Singularity is a containerization technology similar to Docker. Each Singularity image is a self-contained executable package of a piece of software and everything needed to run it. As Singularity does not require a root-level daemon to run its images, unlike Docker, it is the preferred container technology for use on HPC systems including the ShARC cluster at the University of Sheffield.
The use of Singularity means that an image created on your local development machine that has a complex set of software and dependencies will also work when transferred to another machine, e.g. a HPC cluster, that has Singularity installed.
The problem faced when trying to run a Singularity image with the software that uses Nvidia GPUs (e.g. CUDA) is that driver files must be present and the version must match the one installed on the host system. Embedding of driver files within the image creates non-portable container that only works on a single driver version. Fortunately it is possible to host the driver files externally and mount them in to the image at run-time.
First, you will need Singularity installed on your machine in order to locally run, create and modify images. The following is the installation command for Debian/Ubuntu based systems:
sudo apt-get update
sudo apt-get -y install build-essential curl git sudo man vim autoconf libtool automake
git clone https://github.com/singularityware/singularity.git
cd singularity
./autogen.sh
./configure --prefix=/usr/local
make
sudo make install
For other linux distributions, see the official documentation on the Singularity website.

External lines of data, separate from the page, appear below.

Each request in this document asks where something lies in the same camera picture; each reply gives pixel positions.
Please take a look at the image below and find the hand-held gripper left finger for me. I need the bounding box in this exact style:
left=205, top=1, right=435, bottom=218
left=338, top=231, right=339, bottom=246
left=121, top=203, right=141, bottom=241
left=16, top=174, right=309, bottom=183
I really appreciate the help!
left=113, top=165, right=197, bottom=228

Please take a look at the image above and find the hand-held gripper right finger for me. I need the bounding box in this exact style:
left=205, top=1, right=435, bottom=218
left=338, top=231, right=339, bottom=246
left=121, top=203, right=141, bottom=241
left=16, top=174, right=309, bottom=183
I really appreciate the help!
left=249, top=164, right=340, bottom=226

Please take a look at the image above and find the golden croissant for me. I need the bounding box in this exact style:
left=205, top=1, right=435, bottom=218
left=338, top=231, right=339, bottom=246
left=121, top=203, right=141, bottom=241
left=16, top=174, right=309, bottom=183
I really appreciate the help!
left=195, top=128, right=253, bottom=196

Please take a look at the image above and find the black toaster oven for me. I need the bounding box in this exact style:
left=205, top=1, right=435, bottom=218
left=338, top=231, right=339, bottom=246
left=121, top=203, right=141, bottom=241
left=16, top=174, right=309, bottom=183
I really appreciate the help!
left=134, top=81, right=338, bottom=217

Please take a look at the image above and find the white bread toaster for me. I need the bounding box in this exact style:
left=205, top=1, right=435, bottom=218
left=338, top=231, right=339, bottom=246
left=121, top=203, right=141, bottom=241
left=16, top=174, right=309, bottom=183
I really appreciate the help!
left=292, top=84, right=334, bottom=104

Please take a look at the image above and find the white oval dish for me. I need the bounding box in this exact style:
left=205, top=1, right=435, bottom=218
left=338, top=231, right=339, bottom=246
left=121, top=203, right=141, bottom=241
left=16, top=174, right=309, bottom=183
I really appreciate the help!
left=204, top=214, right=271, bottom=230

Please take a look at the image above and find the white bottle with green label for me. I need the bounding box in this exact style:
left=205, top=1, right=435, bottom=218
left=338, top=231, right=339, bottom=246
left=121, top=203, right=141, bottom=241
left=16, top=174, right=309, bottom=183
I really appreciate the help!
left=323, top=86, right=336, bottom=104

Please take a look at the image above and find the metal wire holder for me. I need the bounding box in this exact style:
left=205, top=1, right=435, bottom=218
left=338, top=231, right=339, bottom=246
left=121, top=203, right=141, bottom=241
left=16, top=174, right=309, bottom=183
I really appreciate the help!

Many pre-built images are available from the Singularity hub. Additionally, Singularity has the ability to create images from Docker containers pulled directly from Docker hub. For this tutorial, we will be creating an image based on the Nvidia CUDA docker container.
First, an empty image must be created. The following command creates an image named cuda.img of the size 2500 MB:
sudo singularity create -s 2500 cuda.img
We then create a Singularity definition file which is a recommended way for making reproducible Singularity images. Create a file called cuda.def with the contents below:
Bootstrap: docker
From: nvidia/cuda:8.0-cudnn5-devel-ubuntu16.04
%setup
#Runs on host. The path to the image is $SINGULARITY_ROOTFS
%post
#Post setup, runs inside the image
#Default mount point used in Shef Uni's ShARC cluster
mkdir /scratch /data /shared /fastdata
#Nvidia driver file mount paths
mkdir /nvlib /nvbin
#Add nvidia driver paths to the environment variables
echo "\n #Nvidia driver paths \n" >> /environment
echo 'export PATH="/nvbin:$PATH"' >> /environment
echo 'export LD_LIBRARY_PATH="/nvlib:$LD_LIBRARY_PATH"' >> /environment
#Add CUDA paths
echo "\n #Cuda paths \n" >> /environment
echo 'export CPATH="/usr/local/cuda/include:$CPATH"' >> /environment
echo 'export PATH="/usr/local/cuda/bin:$PATH"' >> /environment
echo 'export LD_LIBRARY_PATH="/usr/local/cuda/lib64:$LD_LIBRARY_PATH"' >> /environment
echo 'export CUDA_HOME="/usr/local/cuda"' >> /environment
%runscript
#Executes when the "singularity run" command is used
#Useful when you want the container to run as an executable
%test
#Test script to verify that the image is built and running correctly
The definition file takes a base image from docker hub (Bootstrap: docker). In this case we're using the image that comes with Ubuntu 16.04, CUDA 8.0 and cuDNN 5.0 pre-installed (From nvidia/cuda:8.0-cudnn5-devel-ubuntu16.04).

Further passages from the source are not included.